--- DATA FOR REVIEW Enclosed Below ---

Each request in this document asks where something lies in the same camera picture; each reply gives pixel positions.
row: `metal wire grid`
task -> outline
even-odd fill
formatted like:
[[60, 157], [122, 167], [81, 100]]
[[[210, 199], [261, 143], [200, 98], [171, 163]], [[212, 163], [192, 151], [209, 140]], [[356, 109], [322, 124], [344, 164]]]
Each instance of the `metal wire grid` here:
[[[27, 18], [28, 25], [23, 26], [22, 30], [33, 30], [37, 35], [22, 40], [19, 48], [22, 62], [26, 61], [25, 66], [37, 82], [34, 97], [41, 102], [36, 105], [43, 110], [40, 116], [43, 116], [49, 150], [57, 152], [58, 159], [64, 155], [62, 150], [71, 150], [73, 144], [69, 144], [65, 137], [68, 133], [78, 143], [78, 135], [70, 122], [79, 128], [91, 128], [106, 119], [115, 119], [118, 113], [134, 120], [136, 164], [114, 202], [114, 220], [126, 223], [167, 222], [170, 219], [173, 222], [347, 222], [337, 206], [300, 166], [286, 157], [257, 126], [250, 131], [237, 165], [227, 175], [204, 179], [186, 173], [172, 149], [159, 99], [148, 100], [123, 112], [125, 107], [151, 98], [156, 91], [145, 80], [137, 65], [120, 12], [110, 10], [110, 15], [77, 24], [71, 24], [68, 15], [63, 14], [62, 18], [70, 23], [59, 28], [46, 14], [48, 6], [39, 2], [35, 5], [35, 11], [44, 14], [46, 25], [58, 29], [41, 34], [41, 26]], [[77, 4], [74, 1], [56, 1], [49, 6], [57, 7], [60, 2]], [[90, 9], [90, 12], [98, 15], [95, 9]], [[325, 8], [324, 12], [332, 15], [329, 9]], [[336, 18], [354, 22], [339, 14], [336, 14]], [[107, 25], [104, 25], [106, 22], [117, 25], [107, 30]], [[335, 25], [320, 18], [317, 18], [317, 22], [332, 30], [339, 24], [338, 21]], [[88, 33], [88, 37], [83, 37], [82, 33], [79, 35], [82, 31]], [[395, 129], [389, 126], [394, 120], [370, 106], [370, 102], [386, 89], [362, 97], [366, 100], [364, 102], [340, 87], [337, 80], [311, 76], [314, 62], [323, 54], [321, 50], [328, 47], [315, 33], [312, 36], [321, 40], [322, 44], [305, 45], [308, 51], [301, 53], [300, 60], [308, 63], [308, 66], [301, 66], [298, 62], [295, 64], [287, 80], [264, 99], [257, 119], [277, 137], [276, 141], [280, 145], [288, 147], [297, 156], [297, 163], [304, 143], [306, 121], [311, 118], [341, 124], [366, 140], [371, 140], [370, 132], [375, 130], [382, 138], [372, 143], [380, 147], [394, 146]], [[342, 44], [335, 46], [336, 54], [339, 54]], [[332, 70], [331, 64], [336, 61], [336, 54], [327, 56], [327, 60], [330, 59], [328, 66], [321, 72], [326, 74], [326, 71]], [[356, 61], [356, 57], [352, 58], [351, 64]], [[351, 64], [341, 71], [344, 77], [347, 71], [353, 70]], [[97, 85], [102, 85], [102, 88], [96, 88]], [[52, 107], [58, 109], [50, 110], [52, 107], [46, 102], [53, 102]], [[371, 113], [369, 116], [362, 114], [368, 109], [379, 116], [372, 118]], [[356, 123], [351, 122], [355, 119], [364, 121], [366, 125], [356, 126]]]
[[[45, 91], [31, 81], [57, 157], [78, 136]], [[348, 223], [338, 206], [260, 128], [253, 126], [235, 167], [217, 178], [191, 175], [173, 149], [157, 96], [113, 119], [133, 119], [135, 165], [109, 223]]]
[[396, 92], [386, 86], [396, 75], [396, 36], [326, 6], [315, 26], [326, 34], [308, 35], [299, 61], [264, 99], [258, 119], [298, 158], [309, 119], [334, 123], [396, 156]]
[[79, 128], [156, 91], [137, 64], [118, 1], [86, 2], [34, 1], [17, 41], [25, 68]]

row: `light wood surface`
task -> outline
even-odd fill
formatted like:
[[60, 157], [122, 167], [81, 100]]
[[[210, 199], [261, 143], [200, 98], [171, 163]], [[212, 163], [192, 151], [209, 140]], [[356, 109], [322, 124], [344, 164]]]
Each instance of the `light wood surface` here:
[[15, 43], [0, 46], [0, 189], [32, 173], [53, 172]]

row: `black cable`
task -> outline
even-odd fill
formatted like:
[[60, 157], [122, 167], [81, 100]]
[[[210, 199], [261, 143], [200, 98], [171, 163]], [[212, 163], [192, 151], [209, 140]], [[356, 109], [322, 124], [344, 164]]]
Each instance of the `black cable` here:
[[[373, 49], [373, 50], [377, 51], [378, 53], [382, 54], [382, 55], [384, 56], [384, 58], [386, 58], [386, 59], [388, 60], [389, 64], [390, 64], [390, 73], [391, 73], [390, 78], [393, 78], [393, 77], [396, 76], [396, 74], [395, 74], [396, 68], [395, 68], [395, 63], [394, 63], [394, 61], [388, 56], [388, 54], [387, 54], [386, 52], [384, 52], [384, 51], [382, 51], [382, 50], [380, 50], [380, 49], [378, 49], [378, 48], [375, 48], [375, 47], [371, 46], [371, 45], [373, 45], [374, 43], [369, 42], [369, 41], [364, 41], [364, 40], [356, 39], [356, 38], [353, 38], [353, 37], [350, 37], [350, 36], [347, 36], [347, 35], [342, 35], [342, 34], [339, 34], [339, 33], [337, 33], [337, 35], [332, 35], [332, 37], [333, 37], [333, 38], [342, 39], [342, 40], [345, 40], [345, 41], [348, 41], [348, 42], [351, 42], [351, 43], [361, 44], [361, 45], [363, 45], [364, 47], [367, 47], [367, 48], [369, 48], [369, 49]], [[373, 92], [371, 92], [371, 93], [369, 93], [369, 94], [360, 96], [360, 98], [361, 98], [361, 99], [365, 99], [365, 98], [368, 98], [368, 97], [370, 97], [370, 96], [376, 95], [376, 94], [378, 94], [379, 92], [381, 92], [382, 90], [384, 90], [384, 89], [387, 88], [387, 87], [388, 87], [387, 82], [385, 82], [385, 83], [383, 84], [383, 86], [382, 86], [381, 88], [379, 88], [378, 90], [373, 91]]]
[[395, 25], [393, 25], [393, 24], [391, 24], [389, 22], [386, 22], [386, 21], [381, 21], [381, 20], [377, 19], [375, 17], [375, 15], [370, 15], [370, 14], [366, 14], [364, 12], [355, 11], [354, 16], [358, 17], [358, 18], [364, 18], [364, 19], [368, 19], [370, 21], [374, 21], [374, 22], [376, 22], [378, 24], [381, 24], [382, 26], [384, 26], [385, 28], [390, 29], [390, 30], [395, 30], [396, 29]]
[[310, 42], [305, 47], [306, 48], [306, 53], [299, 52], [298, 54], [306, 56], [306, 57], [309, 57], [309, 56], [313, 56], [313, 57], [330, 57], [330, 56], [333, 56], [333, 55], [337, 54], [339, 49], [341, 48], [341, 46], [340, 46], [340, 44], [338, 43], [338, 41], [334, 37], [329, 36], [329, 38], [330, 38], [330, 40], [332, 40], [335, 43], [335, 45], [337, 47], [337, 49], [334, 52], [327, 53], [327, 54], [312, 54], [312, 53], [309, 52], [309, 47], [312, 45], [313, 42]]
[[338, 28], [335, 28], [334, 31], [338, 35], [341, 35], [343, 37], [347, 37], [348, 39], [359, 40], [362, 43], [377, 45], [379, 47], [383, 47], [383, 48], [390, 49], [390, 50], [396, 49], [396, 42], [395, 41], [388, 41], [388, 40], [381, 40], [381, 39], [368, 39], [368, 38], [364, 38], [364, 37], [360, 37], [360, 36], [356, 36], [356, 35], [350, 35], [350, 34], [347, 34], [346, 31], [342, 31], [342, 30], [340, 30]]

--- End of Enclosed DATA FOR REVIEW ---

→ WHAT YOU NEED TO DO: Give the material again, complete and unaltered.

→ RESPONSE BOX:
Each request in this document asks where something lies in the same camera picture; each reply gives pixel positions.
row: `metal wire grid`
task -> outline
even-odd fill
formatted like:
[[60, 157], [122, 167], [81, 100]]
[[[210, 199], [261, 143], [200, 98], [171, 163]], [[212, 163], [192, 151], [209, 140]], [[356, 109], [322, 124], [344, 164]]]
Each instance of the `metal wire grid` here:
[[[27, 18], [28, 25], [23, 26], [22, 30], [33, 30], [37, 35], [22, 40], [19, 48], [22, 62], [26, 61], [25, 66], [37, 82], [34, 97], [41, 102], [36, 105], [43, 110], [40, 116], [43, 116], [49, 150], [57, 152], [58, 159], [64, 155], [62, 150], [71, 150], [73, 144], [69, 144], [65, 137], [68, 133], [78, 143], [78, 135], [70, 122], [79, 128], [91, 128], [106, 119], [115, 119], [118, 113], [134, 120], [136, 164], [114, 202], [114, 220], [126, 223], [167, 222], [170, 219], [173, 222], [347, 222], [337, 206], [300, 166], [286, 157], [257, 126], [250, 131], [237, 165], [227, 175], [204, 179], [186, 173], [172, 149], [159, 99], [148, 100], [123, 112], [125, 107], [151, 98], [156, 91], [145, 80], [137, 65], [120, 12], [110, 10], [110, 15], [77, 24], [71, 24], [68, 15], [63, 14], [62, 18], [70, 23], [59, 28], [46, 14], [48, 6], [39, 2], [35, 5], [35, 11], [44, 14], [46, 25], [58, 29], [41, 34], [41, 26]], [[77, 4], [74, 1], [56, 1], [49, 6], [57, 7], [60, 2]], [[90, 9], [90, 12], [98, 15], [95, 9]], [[325, 8], [324, 12], [332, 15], [329, 9]], [[336, 18], [354, 22], [339, 14], [336, 14]], [[107, 25], [104, 25], [106, 22], [117, 25], [107, 30]], [[335, 25], [320, 18], [317, 18], [317, 22], [332, 30], [339, 24], [338, 21]], [[88, 33], [88, 37], [83, 37], [82, 33], [79, 35], [82, 31]], [[395, 129], [389, 126], [394, 120], [370, 106], [370, 102], [386, 89], [362, 97], [366, 100], [364, 102], [340, 87], [337, 80], [311, 76], [314, 62], [323, 54], [321, 50], [328, 47], [315, 33], [312, 36], [321, 40], [322, 44], [305, 45], [308, 51], [301, 53], [300, 60], [308, 63], [308, 66], [301, 66], [298, 62], [295, 64], [287, 80], [264, 99], [257, 119], [277, 137], [276, 141], [280, 145], [288, 147], [297, 156], [297, 163], [304, 143], [306, 121], [311, 118], [341, 124], [366, 140], [371, 140], [370, 132], [375, 130], [382, 138], [372, 143], [380, 147], [394, 146]], [[342, 44], [335, 46], [336, 54], [339, 54]], [[332, 70], [331, 64], [336, 61], [336, 54], [327, 56], [327, 60], [330, 59], [328, 66], [321, 72], [326, 74], [326, 71]], [[356, 61], [356, 57], [352, 58], [351, 64]], [[351, 64], [341, 71], [344, 77], [347, 71], [353, 70]], [[97, 85], [102, 85], [102, 88], [96, 88]], [[52, 107], [58, 109], [50, 110], [52, 107], [46, 102], [53, 102]], [[371, 113], [369, 116], [362, 114], [368, 109], [379, 116], [372, 118]], [[356, 123], [351, 122], [355, 119], [364, 121], [366, 125], [356, 126]]]
[[[45, 91], [31, 81], [57, 157], [78, 136]], [[348, 223], [338, 206], [260, 128], [253, 126], [235, 167], [217, 178], [191, 175], [173, 149], [157, 96], [113, 119], [133, 119], [135, 165], [109, 223]]]
[[396, 92], [386, 86], [396, 75], [396, 36], [326, 6], [315, 26], [326, 34], [308, 35], [299, 61], [264, 99], [258, 119], [298, 158], [309, 119], [334, 123], [396, 156]]
[[79, 128], [156, 91], [137, 64], [118, 1], [86, 2], [34, 1], [17, 41], [25, 68]]

row: `light wood surface`
task -> outline
even-odd fill
formatted like:
[[60, 157], [122, 167], [81, 100]]
[[[210, 199], [261, 143], [200, 98], [171, 163]], [[212, 163], [192, 151], [209, 140]], [[356, 109], [322, 124], [344, 164]]]
Each instance of the `light wood surface` here:
[[15, 43], [0, 46], [0, 189], [32, 173], [53, 172]]

row: `black cable`
task -> outline
even-odd fill
formatted like:
[[60, 157], [122, 167], [81, 100]]
[[[210, 199], [261, 143], [200, 98], [171, 163]], [[212, 163], [192, 151], [209, 140]], [[356, 109], [322, 124], [344, 164]]]
Each instance of the `black cable` here:
[[[373, 49], [373, 50], [377, 51], [378, 53], [382, 54], [382, 55], [384, 56], [384, 58], [386, 58], [386, 59], [388, 60], [389, 64], [390, 64], [390, 73], [391, 73], [390, 78], [393, 78], [393, 77], [396, 76], [396, 74], [395, 74], [396, 68], [395, 68], [395, 63], [394, 63], [394, 61], [388, 56], [388, 54], [387, 54], [386, 52], [384, 52], [384, 51], [382, 51], [382, 50], [380, 50], [380, 49], [378, 49], [378, 48], [375, 48], [375, 47], [371, 46], [371, 45], [373, 45], [374, 43], [369, 42], [369, 41], [364, 41], [364, 40], [356, 39], [356, 38], [353, 38], [353, 37], [350, 37], [350, 36], [347, 36], [347, 35], [342, 35], [342, 34], [339, 34], [339, 33], [337, 33], [337, 35], [332, 35], [332, 37], [333, 37], [333, 38], [342, 39], [342, 40], [345, 40], [345, 41], [348, 41], [348, 42], [351, 42], [351, 43], [361, 44], [361, 45], [363, 45], [364, 47], [367, 47], [367, 48], [369, 48], [369, 49]], [[373, 92], [371, 92], [371, 93], [369, 93], [369, 94], [360, 96], [360, 98], [361, 98], [361, 99], [365, 99], [365, 98], [368, 98], [368, 97], [370, 97], [370, 96], [376, 95], [376, 94], [378, 94], [379, 92], [381, 92], [382, 90], [384, 90], [384, 89], [387, 88], [387, 87], [388, 87], [387, 82], [385, 82], [385, 83], [383, 84], [383, 86], [382, 86], [381, 88], [379, 88], [378, 90], [373, 91]]]
[[395, 25], [393, 25], [393, 24], [391, 24], [389, 22], [386, 22], [386, 21], [381, 21], [381, 20], [377, 19], [375, 17], [375, 15], [370, 15], [370, 14], [366, 14], [364, 12], [355, 11], [354, 16], [358, 17], [358, 18], [364, 18], [364, 19], [368, 19], [370, 21], [374, 21], [374, 22], [376, 22], [378, 24], [381, 24], [382, 26], [384, 26], [385, 28], [390, 29], [390, 30], [395, 30], [396, 29]]
[[310, 42], [305, 47], [306, 48], [306, 53], [299, 52], [298, 54], [306, 56], [306, 57], [309, 57], [309, 56], [313, 56], [313, 57], [330, 57], [330, 56], [333, 56], [333, 55], [337, 54], [339, 49], [341, 48], [341, 46], [340, 46], [340, 44], [338, 43], [338, 41], [334, 37], [329, 36], [329, 38], [330, 38], [330, 40], [332, 40], [335, 43], [335, 45], [337, 47], [337, 49], [334, 52], [327, 53], [327, 54], [312, 54], [312, 53], [309, 52], [309, 47], [312, 45], [313, 42]]
[[338, 28], [335, 28], [334, 31], [338, 35], [341, 35], [343, 37], [347, 37], [348, 39], [359, 40], [362, 43], [377, 45], [379, 47], [383, 47], [383, 48], [390, 49], [390, 50], [396, 49], [396, 42], [395, 41], [388, 41], [388, 40], [381, 40], [381, 39], [368, 39], [368, 38], [364, 38], [364, 37], [360, 37], [360, 36], [356, 36], [356, 35], [350, 35], [350, 34], [347, 34], [346, 31], [342, 31], [342, 30], [340, 30]]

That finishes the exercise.